Lately I've been multitasking Philip Roth. His classic "American Pastoral", the essay book "Reading Myself and Others", and the recent "The Humbling". Certainly there's a big distance between this three works aside from the time span between first editions.

American Pastoral is Roth at its best: clever, sharp, acute, accurate. His depiction of a New Jersey family of a successful Jewish-American family in enthralling. Full of universal constructs, archetypal images, and the right doses of conflict. His characters are far from the regular bread and butter, black and white, yes or no subjects that are now populating mainstream Literature.

Seymour Levov is the perfect son, perfect husband, perfect businessman, to whom life reserved some major blows, low blows. Married to a beauty queen, high school athlete, but broken down by guilty, disappointment, and doubt. The major source of doubt comes from his realization that life's low blows know no boundaries, come from anywhere, strike as they want, and seem impossible to understand. Despite all his efforts to raise a kid, build a life, keep up the good work, value his employees, life still stinks, and makes him puke. He's alone in his quest for an answer because everybody seems to have already found a way to circumvent the question. The brother, the wife, the kid, the father, they all seem to know exactly what to do, or at least how to find a way out, be it writing letters to the senate, having a face lift, or tending to the family's graves at the local cemetery. At the end of the book there's that awkward feeling that every men is a foreigner in his own land. The realization that we are all Seymour Levovs, fighting to find any sort of meaning in life's daily tragedies.

The Humbling is a different story altogether. It doesn't have the same "pathos", the same complexity, or the same appeal. It is more like a long and tedious short story, prolonged to the maximum of the reader's tolerance. It seems that Roth had a deadline and a purpose: to edit a book. And that's it! Far from the author of 1997 in American Pastoral, this Philip Roth tries to catch the reader's attention by repeating an approved formula, but with ingredients that already expired or went sour.
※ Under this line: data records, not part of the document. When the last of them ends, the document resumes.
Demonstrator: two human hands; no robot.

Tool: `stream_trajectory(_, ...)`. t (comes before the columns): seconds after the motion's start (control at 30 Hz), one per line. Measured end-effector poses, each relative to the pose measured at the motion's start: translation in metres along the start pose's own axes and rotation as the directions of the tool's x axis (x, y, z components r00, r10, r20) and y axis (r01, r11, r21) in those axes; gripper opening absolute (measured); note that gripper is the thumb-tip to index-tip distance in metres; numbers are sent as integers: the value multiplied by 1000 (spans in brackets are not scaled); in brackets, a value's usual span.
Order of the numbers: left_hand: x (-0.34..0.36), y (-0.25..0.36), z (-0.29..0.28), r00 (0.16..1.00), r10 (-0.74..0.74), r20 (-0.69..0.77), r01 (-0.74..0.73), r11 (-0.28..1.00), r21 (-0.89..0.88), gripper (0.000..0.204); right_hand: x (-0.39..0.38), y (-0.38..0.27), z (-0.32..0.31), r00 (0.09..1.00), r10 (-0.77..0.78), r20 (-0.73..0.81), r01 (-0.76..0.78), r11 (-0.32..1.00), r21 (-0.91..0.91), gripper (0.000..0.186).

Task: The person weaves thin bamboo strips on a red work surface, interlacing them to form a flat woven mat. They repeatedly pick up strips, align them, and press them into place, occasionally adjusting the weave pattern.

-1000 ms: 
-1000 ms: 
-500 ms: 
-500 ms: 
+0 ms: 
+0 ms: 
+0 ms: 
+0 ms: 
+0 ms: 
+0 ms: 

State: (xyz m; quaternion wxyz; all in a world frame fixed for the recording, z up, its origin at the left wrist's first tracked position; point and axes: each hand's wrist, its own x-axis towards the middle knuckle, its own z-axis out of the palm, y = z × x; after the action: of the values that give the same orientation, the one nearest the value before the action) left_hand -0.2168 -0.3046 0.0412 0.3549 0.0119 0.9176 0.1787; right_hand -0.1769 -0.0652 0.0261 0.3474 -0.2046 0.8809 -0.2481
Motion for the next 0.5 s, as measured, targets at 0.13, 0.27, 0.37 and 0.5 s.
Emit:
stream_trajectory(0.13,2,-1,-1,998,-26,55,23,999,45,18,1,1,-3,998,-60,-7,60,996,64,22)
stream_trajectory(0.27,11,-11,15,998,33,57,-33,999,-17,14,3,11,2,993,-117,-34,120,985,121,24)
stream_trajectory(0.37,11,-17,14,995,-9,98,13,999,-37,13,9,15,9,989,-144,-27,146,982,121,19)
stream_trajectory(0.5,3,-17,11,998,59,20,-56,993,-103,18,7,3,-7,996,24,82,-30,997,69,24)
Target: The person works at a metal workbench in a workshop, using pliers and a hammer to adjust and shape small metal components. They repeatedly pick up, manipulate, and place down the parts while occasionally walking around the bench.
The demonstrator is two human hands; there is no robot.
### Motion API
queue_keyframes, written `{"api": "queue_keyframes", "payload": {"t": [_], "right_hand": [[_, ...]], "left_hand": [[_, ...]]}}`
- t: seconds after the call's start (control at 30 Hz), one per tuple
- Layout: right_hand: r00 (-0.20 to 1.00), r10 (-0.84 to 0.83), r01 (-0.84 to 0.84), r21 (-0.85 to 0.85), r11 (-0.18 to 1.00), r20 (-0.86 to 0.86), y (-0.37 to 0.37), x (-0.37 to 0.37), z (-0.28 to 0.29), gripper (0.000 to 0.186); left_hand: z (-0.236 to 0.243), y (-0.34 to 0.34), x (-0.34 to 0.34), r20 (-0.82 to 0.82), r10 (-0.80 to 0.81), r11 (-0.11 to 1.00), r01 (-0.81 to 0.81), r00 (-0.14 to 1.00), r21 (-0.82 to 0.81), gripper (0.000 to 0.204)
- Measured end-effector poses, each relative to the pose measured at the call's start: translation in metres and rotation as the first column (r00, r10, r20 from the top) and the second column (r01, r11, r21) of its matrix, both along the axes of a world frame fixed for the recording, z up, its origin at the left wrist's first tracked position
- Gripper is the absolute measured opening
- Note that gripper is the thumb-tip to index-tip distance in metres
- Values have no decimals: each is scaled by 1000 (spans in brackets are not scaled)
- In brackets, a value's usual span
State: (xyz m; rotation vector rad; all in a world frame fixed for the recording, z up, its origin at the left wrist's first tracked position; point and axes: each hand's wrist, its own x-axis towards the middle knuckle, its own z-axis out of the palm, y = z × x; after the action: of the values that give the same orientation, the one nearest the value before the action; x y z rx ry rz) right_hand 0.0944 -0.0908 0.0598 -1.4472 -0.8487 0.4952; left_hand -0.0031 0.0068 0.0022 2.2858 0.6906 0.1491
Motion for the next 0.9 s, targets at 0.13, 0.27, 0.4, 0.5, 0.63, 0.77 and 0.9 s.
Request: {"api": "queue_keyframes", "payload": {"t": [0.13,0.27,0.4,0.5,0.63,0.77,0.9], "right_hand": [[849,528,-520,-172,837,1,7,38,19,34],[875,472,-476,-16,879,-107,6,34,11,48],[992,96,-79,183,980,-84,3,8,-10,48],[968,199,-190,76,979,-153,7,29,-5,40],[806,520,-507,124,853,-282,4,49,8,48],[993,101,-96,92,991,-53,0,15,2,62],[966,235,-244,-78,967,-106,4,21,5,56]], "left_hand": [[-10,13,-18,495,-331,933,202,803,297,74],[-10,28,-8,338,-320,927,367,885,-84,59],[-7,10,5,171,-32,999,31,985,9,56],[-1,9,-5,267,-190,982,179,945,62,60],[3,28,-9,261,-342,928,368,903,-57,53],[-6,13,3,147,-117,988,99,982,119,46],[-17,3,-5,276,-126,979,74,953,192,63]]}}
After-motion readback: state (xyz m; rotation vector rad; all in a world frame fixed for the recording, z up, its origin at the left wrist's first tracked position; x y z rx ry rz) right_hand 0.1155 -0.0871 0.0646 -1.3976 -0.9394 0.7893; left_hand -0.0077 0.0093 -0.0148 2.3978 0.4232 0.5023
The hero is an actor in his seventies who lost the ability to act in front of an audience. His attempts to impersonate old age characters were doomed to frustration, and he contemplates the idea of forcefully retiring. Striving through depression and frustration, he comes across a much younger lover that may be his last shot towards a meaningful life. We can see in this brief summary many of the elements that this novel has in common with previous Roth's books. However, in this case, the recipe doesn't work as well, and the net result is shallow, empty, and somewhat disappointing. The hero doesn't add any new nuances to the rich color palette that is Roth's gallery of characters. He wanders around, looking at others and reflecting shallowly upon their lives. His ponderings could well be in the counseling pages of any frivolous magazine, and do not have the radical turns and tosses that were the core of "Portnoy's Complaint" or "Shabath's Theater". You could be amazed by the complexity and richness. Now you just have the sensation that somebody is serving you a cold meal with a nice name, and a fancy price.

"Reading Myself and Others" shows us a different Roth. The essayist. Committed to his Art, he gives us invaluable backstage tours to "Portnoy's Complaint", "Defender of the Faith", and "The Gang". We appreciate his method, at the same time that we get a glimpse of the ideas behind the scene. We see that sometimes a cigar is just a cigar. In others there's a complexity that escaped a first reading, and entices us to go to the book once again, and find a subplot that wasn't in broad view. He retaliates criticisms brilliantly, by showing his erudition lightly, without looking snob. In his essays the words come in the right moment, and the references naturally appear as support, never as cheap demonstrations of erudition.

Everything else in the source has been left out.